Read the listing below and copy out each line where the word "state" occurs.

● ● ●

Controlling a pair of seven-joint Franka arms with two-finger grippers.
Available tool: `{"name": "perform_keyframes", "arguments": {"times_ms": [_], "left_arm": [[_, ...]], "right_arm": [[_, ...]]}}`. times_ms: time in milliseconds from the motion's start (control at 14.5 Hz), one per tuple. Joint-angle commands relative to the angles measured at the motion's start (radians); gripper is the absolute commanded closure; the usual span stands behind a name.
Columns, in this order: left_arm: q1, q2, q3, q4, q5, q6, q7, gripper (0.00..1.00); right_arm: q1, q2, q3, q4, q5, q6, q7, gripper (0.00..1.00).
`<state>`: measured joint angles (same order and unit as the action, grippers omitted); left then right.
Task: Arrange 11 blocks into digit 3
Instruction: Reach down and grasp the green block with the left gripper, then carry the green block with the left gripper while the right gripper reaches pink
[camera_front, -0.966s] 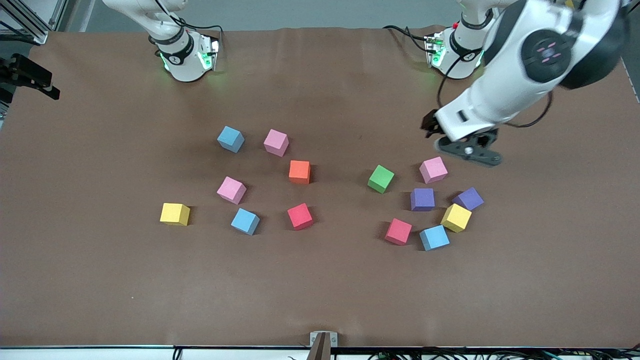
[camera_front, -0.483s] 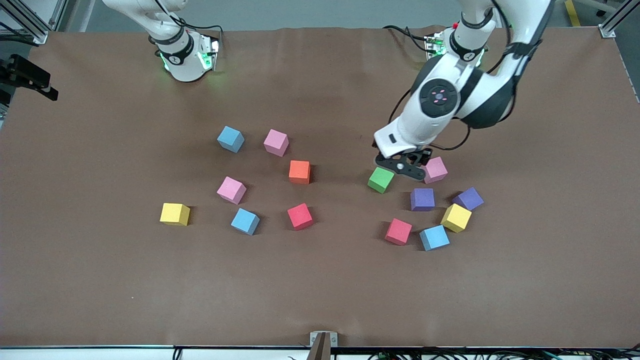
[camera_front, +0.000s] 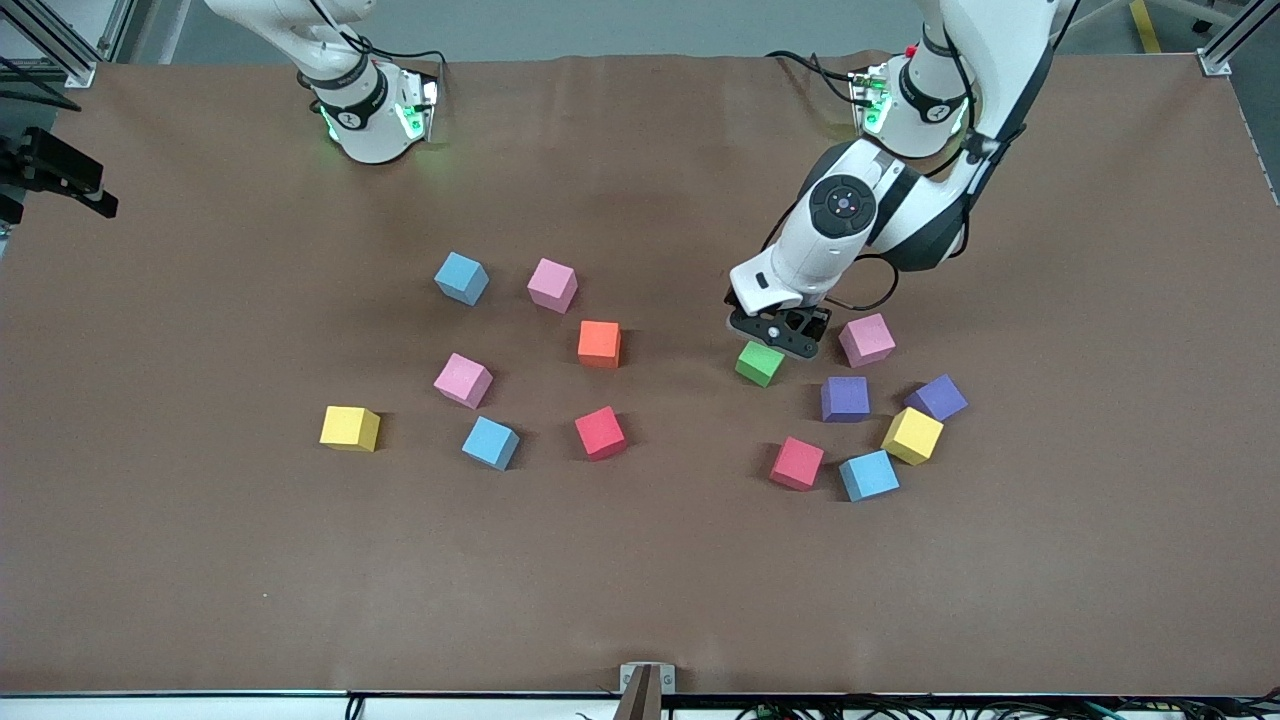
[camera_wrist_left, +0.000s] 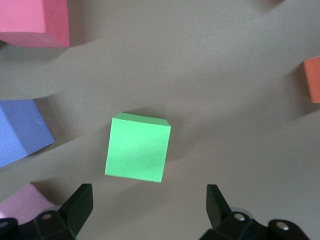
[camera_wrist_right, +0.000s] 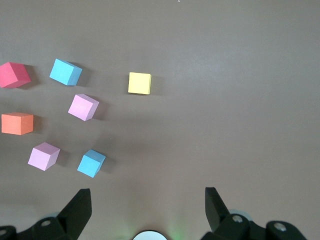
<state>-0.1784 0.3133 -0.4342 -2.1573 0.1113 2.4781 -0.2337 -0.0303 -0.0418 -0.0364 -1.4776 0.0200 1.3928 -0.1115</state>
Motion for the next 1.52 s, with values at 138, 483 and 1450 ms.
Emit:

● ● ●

→ **Response area**
`<state>`: measured joint angles (same order and unit as the action, grippers omitted); left then right.
<state>-0.1784 0.3133 -0.4342 -2.1573 0.1113 2.4781 -0.2337 -0.0303 -0.0418 -0.0364 -1.4776 0.0200 1.3928 -0.1115</state>

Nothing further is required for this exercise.